# Old Member Re-checking In....



## Ymryl (Mar 2, 2004)

Ok so shoot me, I haven't posted in um, well, several months... But, camping season is here again and after spending the weekend prepping the Outback for next weekends first trip of the season I am once again officially in Camping Mode.

Good to see outbackers.com is still up and running full throttle.


----------



## hurricaneplumber (Apr 12, 2004)

Paul??? Paul who??? those little kids in college yet?

Welcome back!!!!....newbie again










kevin


----------



## tdvffjohn (Mar 10, 2005)

Hey, I remember you action

Welcome back....so to speak









John


----------



## Reverie (Aug 9, 2004)

Yep, who could forget old whatshisname?

Reverie


----------



## wolfwood (Sep 19, 2005)

The Northern NE Outbacker census count is back up! Welcome back!


----------



## summergames84 (Mar 6, 2004)

Welcome back, Ymryl. action We've grown by leaps and bounds, and it is good to see a name from the early days surface once again!


----------



## HootBob (Apr 26, 2004)

Welcome back Paul its been awhile.
Glad to see you back on the site
Are you and the kids still fighting with those light sabers









Don


----------



## shake1969 (Sep 21, 2004)

Wow, and I have more posts than him.

Welcome back, Paul! action


----------



## 7heaven (Jun 4, 2005)

action action *Welcome Back, Paul!!! *action action


----------



## johnp (Mar 15, 2004)

Welcome back I was wondering where you went. Must have finally thawed out up there in the northern part of the state.

John


----------



## PDX_Doug (Nov 16, 2004)

Welcome back, Ymryl!

Glad to see you are still with us.









Happy Trails,
Doug


----------



## Thor (Apr 7, 2004)

Paul

Welcome back action

Check out some the rallies







I hope you can make at least one.

Thor


----------



## Oregon_Camper (Sep 13, 2004)

Member 156 checking back in? With those credentials, you can do just about whatever you want and we'd still welcome you back.

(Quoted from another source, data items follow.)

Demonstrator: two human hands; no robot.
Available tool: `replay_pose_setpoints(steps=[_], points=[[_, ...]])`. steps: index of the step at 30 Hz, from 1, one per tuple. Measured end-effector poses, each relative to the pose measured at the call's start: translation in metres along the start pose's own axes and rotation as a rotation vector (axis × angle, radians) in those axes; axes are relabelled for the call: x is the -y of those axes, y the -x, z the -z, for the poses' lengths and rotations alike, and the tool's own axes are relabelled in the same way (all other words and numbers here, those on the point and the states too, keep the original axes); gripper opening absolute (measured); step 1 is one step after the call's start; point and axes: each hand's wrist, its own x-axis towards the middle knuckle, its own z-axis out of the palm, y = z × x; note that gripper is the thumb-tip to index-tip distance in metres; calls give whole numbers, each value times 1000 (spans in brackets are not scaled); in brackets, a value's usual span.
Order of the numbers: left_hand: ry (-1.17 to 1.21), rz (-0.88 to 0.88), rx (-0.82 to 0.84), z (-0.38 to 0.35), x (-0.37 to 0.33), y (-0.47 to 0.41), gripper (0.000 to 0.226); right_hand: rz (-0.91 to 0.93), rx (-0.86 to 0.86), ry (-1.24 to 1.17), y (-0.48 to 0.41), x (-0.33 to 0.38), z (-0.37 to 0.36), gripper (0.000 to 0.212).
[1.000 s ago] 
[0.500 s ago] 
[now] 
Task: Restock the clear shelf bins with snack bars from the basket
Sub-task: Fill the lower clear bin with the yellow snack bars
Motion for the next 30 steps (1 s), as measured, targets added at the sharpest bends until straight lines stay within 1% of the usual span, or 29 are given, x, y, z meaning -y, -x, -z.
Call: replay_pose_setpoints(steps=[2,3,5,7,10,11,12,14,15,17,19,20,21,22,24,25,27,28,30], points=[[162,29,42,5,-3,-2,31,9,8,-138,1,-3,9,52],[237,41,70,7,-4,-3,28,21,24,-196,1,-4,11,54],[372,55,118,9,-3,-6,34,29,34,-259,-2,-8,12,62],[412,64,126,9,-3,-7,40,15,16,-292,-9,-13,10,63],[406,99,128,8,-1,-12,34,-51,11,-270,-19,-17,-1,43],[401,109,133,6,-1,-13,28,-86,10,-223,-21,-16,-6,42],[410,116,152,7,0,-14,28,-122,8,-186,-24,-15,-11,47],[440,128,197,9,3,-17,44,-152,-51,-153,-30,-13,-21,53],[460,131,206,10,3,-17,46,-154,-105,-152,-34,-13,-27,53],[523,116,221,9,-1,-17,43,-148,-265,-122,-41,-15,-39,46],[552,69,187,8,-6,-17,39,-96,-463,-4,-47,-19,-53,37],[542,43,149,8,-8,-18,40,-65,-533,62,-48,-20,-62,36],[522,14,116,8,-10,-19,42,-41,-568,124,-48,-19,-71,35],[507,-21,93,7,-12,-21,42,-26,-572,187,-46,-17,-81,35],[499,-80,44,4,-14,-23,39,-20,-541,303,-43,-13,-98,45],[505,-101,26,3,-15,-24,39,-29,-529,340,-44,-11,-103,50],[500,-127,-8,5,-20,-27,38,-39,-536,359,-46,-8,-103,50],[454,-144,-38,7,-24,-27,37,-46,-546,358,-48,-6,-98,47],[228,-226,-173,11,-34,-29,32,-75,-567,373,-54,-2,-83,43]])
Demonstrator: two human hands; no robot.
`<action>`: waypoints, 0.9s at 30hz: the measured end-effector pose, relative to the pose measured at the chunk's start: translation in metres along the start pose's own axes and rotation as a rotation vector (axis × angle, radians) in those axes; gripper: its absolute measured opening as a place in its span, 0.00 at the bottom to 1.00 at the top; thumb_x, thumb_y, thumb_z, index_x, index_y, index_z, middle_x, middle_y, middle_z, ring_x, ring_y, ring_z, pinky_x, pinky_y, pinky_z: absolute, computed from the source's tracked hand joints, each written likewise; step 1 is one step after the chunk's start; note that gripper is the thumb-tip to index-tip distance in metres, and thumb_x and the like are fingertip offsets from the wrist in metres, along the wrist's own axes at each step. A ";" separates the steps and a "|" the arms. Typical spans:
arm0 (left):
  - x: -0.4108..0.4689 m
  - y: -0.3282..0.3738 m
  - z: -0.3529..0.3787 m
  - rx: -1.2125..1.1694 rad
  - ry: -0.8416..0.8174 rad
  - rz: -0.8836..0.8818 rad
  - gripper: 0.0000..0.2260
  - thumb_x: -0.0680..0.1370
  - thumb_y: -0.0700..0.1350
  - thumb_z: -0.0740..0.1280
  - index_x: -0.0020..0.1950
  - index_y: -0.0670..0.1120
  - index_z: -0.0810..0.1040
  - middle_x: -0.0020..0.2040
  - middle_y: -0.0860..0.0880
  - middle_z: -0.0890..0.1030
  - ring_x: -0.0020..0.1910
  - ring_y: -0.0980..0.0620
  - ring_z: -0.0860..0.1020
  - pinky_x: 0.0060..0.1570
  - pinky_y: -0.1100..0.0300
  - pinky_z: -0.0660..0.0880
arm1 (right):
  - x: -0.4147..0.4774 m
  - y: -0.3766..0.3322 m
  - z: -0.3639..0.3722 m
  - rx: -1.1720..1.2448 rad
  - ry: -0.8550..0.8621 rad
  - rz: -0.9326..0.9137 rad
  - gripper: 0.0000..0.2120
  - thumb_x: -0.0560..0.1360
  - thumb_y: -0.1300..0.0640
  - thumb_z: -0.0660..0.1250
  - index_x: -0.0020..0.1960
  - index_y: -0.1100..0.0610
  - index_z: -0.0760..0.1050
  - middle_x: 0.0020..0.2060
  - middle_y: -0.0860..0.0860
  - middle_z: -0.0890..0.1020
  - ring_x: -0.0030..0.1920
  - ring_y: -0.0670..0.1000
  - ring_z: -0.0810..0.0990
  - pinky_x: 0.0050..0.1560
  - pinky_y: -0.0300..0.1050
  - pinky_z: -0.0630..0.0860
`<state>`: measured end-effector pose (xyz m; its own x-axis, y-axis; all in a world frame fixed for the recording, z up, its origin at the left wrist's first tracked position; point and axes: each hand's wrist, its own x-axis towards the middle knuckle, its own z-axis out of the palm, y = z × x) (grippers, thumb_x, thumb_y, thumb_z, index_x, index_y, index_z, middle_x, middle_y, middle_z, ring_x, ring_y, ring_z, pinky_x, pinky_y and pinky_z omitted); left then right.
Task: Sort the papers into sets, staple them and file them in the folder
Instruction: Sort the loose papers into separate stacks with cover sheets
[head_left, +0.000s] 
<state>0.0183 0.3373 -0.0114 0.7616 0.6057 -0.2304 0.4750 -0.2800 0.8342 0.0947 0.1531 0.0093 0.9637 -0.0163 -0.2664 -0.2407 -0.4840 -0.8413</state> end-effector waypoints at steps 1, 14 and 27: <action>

Glad to see you're back...now let the posting war begin.


----------



## wolfwood (Sep 19, 2005)

Oregon_Camper said:


> ...now let the posting war begin.
> 
> 
> 
> ...


PDX_Doug, did you hear that challenge? Is this an Oregon-thing or what?


----------



## Oregon_Camper (Sep 13, 2004)

wolfwood said:


> Oregon_Camper said:
> 
> 
> > ...now let the posting war begin.
> ...


Mabye...


----------



## PDX_Doug (Nov 16, 2004)

wolfwood said:


> PDX_Doug, did you hear that challenge? Is this an Oregon-thing or what?
> [snapback]100743[/snapback]​


Nah... I hear it stretches as far east as New Hampshire!









Happy Trails,
Doug

P.S.: Be careful, Wolfie... You really don't want to give Jim any more incentive than he already has!


----------



## Oregon_Camper (Sep 13, 2004)

PDX_Doug said:


> wolfwood said:
> 
> 
> > PDX_Doug, did you hear that challenge? Is this an Oregon-thing or what?
> ...
























"I Hear Nothing"


----------



## PDX_Doug (Nov 16, 2004)

Oregon_Camper said:


> "I Hear Nothing"












Sgt. Schultz... Oregon_Camper... coincidence?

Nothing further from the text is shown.